Find and copy every line in the records that includes the string "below".

* [Source data]
--------------------------------
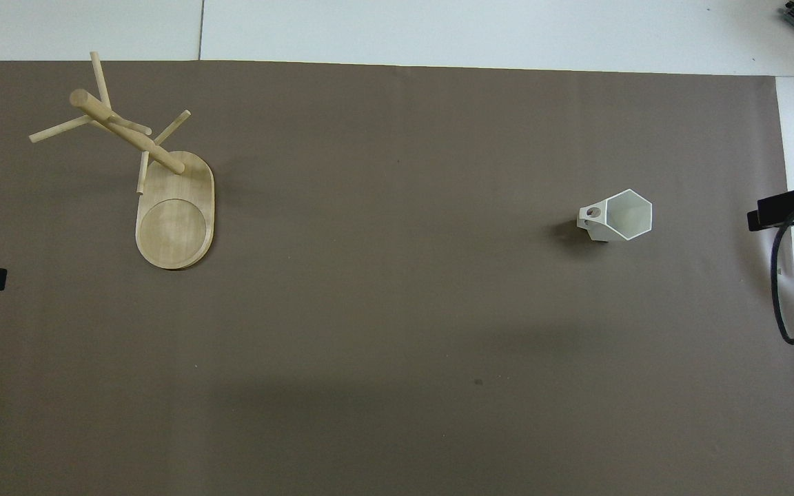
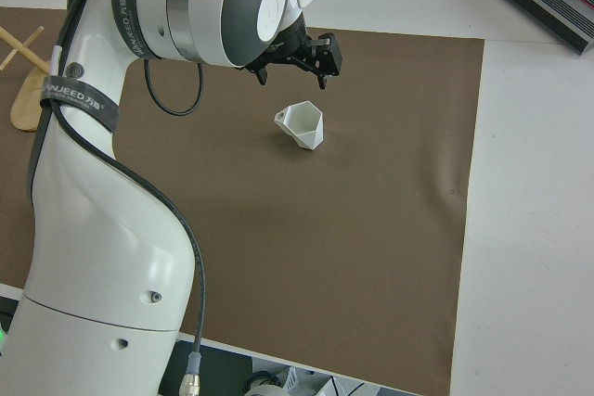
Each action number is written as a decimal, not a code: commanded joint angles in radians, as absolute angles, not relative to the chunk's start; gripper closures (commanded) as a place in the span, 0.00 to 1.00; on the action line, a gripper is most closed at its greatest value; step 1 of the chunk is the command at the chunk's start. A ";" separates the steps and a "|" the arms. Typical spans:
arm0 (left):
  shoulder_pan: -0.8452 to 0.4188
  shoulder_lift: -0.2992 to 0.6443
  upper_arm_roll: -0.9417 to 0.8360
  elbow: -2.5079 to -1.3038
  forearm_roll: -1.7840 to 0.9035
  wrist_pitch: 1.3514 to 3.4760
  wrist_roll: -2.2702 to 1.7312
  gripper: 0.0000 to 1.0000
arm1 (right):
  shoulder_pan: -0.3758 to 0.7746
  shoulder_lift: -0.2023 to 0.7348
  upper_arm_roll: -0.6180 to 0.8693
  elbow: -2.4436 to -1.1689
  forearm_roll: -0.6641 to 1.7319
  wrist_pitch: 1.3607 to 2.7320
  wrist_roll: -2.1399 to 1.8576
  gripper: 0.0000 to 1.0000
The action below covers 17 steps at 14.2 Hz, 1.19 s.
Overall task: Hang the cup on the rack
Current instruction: 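Move the right gripper toward the white hexagonal mug's handle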
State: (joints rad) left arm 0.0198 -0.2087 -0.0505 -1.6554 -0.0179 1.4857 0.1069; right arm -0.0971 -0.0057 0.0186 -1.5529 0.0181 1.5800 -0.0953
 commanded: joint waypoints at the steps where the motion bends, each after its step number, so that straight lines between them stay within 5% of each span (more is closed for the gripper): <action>1: 0.031 -0.230 -0.052 -1.672 -0.029 1.480 0.117 0.00 | -0.104 -0.086 0.020 -1.718 0.043 1.719 -0.147 0.00; 8: 0.031 -0.230 -0.052 -1.672 -0.029 1.480 0.118 0.00 | -0.112 -0.035 0.018 -1.842 0.044 1.939 -0.172 0.00; 17: 0.031 -0.230 -0.052 -1.672 -0.029 1.479 0.118 0.00 | -0.114 0.210 0.020 -1.891 0.044 2.258 -0.144 0.00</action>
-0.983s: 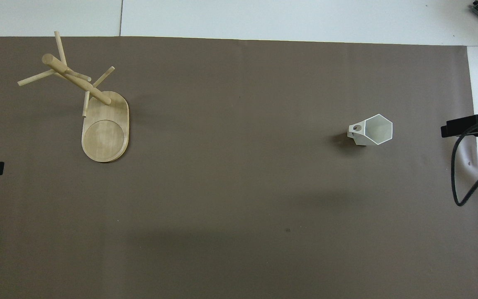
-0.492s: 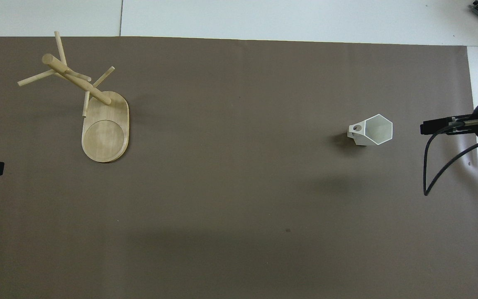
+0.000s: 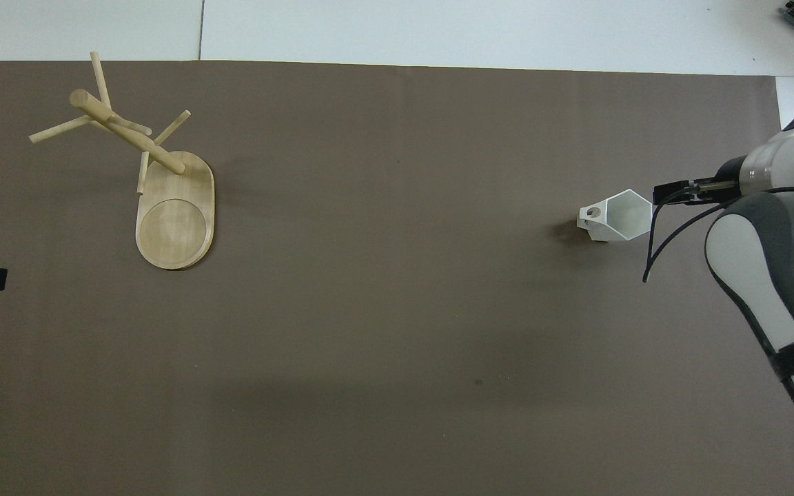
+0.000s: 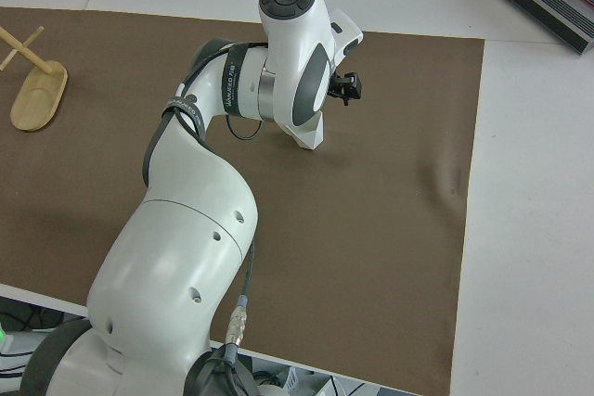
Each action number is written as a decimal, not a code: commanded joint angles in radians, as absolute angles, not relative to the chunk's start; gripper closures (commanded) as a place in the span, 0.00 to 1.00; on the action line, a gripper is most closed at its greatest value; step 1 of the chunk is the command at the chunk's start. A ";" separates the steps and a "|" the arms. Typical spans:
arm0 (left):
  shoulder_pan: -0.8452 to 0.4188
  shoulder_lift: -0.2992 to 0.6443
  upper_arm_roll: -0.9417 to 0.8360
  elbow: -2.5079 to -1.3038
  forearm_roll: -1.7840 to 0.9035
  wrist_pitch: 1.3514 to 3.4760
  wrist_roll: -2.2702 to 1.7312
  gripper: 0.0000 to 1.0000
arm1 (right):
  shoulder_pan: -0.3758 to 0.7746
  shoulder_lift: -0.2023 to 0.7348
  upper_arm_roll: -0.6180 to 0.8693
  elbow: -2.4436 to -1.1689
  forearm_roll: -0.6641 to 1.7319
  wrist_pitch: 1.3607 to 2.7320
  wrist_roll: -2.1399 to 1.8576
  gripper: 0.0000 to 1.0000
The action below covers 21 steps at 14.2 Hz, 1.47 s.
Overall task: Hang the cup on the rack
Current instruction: 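Move the right gripper toward the white hexagonal mug's handle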
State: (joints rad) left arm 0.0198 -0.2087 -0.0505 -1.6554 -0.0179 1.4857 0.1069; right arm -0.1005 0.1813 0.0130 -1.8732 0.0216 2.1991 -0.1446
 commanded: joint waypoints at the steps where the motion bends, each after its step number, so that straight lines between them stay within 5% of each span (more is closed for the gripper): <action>1: 0.031 -0.230 -0.052 -1.672 -0.029 1.480 0.118 0.00 | -0.107 0.221 0.021 -1.904 0.046 2.279 -0.131 0.00; 21: 0.031 -0.230 -0.052 -1.672 -0.029 1.480 0.118 0.00 | -0.104 0.258 0.029 -1.922 0.069 2.276 -0.037 0.00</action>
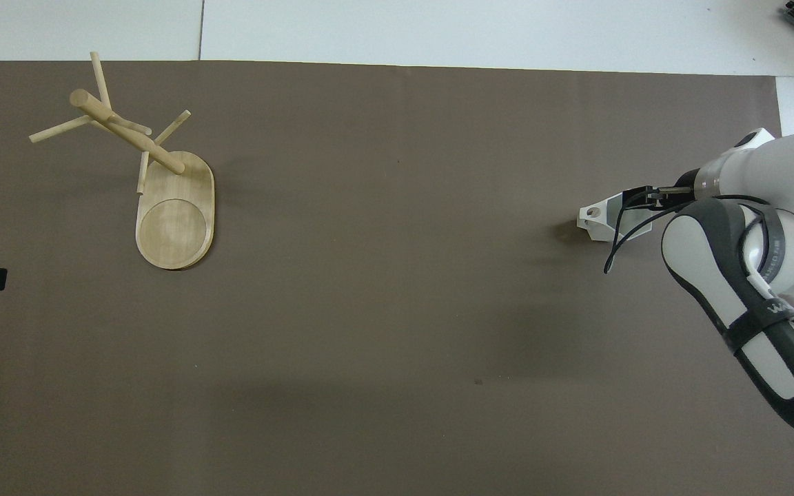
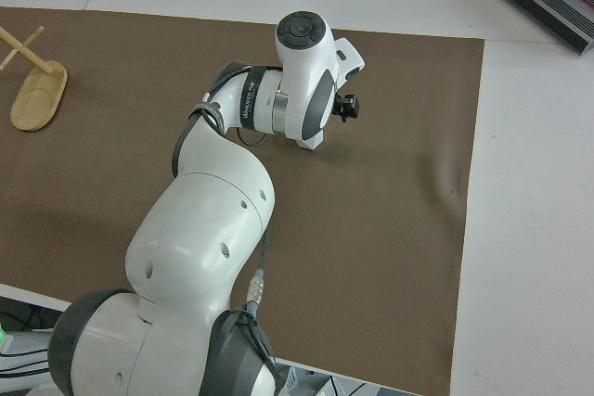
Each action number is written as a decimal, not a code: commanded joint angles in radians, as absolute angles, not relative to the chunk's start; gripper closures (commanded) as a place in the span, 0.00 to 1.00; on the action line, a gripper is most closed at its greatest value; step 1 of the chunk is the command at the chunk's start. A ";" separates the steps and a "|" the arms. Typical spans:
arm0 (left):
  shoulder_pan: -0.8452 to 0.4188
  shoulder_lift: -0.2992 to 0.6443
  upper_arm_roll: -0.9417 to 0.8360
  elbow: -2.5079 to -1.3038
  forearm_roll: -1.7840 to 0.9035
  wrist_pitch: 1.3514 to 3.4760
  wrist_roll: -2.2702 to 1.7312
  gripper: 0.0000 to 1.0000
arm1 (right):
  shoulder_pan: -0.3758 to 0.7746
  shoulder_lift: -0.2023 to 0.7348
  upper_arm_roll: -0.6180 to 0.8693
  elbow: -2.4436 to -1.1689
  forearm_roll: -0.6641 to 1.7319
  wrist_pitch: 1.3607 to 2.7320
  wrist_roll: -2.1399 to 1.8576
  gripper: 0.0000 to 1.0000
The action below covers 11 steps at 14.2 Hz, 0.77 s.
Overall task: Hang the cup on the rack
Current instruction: 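Close the right gripper on the white mug's handle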
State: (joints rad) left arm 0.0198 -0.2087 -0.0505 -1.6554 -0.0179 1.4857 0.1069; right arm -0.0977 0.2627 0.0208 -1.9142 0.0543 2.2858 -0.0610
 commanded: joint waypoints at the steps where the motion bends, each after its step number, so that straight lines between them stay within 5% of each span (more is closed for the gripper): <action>1: 0.031 -0.230 -0.052 -1.672 -0.029 1.480 0.117 0.00 | -0.104 0.256 0.029 -1.924 0.069 2.276 -0.029 0.00; 4: 0.031 -0.230 -0.052 -1.672 -0.029 1.480 0.117 0.00 | -0.104 0.256 0.029 -1.922 0.072 2.275 -0.020 0.00; 11: 0.032 -0.245 -0.052 -1.674 -0.029 1.476 0.115 0.00 | -0.104 0.259 0.031 -1.911 0.072 2.275 0.034 0.34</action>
State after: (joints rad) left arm 0.0198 -0.2172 -0.0486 -1.6554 -0.0179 1.4856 0.1069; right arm -0.0977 0.2626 0.0210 -1.9130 0.0551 2.2812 0.0051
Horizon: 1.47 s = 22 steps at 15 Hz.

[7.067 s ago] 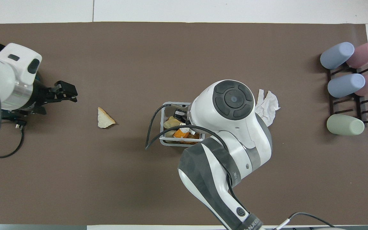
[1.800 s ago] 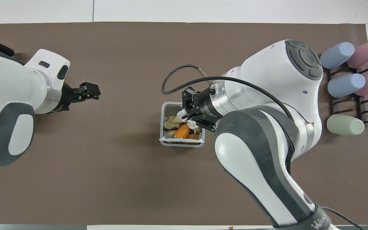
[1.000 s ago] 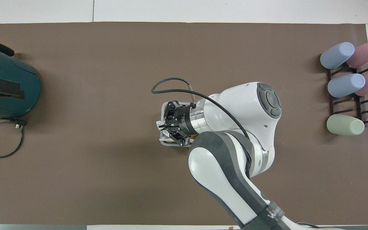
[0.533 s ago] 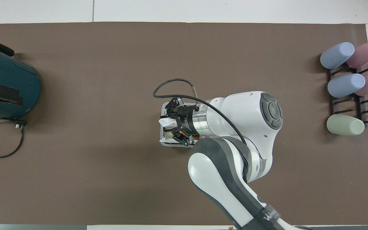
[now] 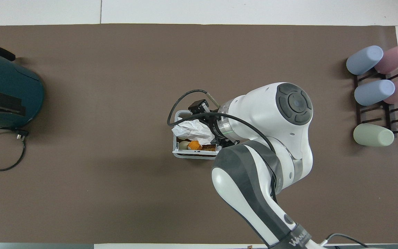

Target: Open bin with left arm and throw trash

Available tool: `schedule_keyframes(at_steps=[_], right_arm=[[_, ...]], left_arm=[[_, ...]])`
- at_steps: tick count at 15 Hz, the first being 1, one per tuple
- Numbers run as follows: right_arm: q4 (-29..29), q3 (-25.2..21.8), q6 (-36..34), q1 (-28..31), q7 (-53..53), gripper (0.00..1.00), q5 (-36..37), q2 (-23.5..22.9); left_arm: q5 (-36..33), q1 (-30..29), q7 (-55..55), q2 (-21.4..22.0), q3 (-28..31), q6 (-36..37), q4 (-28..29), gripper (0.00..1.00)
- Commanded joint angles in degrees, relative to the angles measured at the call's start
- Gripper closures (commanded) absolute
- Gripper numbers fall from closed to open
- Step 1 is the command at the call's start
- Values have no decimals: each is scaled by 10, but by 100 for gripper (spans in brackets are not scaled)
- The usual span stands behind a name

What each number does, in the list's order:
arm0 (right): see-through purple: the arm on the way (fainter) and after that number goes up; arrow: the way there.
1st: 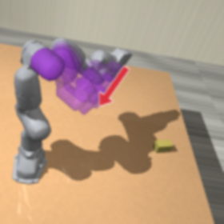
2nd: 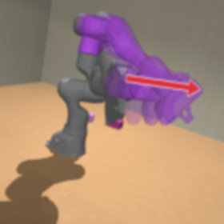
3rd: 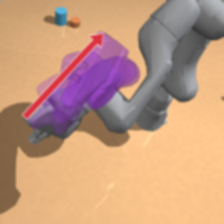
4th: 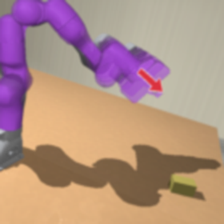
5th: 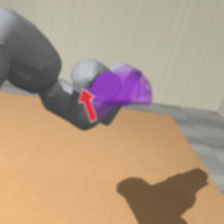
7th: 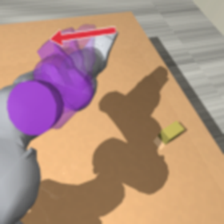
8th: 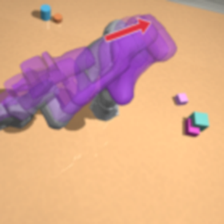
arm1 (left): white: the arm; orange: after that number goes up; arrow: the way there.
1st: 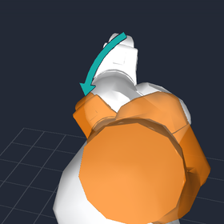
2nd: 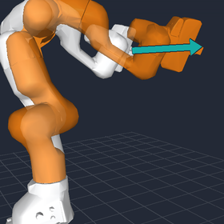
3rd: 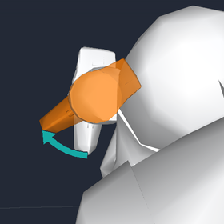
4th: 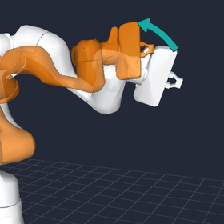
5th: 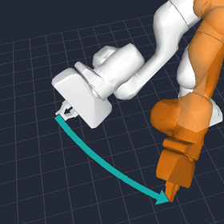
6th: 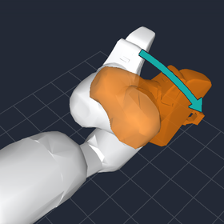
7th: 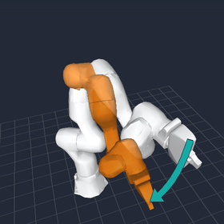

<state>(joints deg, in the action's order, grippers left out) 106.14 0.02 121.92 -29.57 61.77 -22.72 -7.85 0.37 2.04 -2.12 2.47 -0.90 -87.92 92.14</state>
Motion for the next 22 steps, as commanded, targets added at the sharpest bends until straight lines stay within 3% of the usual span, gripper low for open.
schedule_keyframes(at_steps=[1, 6, 12, 16, 22], right_arm=[[-44, 0, -70, 28, -120, 0, 68, -13], [-86, 0, -154, 68, -311, 0, 189, -12], [-148, -1, -287, 151, -471, 0, 228, 18], [-186, -4, -381, 203, -519, 0, 253, 48], [-162, 10, -406, 257, -589, 0, 273, 71]], left_arm=[[-12, -5, 9, 5, -4, 7, 5, 0], [-13, -5, 9, 5, -3, 10, 5, 0], [-30, 2, 28, 4, -5, 12, 3, 0], [-35, -1, 30, 4, -6, 6, 2, 0], [-32, 1, 3, 3, -7, -1, -3, 0]])
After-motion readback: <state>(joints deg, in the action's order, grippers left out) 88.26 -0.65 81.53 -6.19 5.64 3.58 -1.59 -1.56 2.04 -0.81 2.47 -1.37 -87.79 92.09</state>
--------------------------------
* [Your response]
The action below covers 17 steps at 14.2 Hz, 1.19 s.
The action below covers 21 steps at 14.2 Hz, 1.47 s.
The action below covers 11 steps at 14.2 Hz, 0.77 s.

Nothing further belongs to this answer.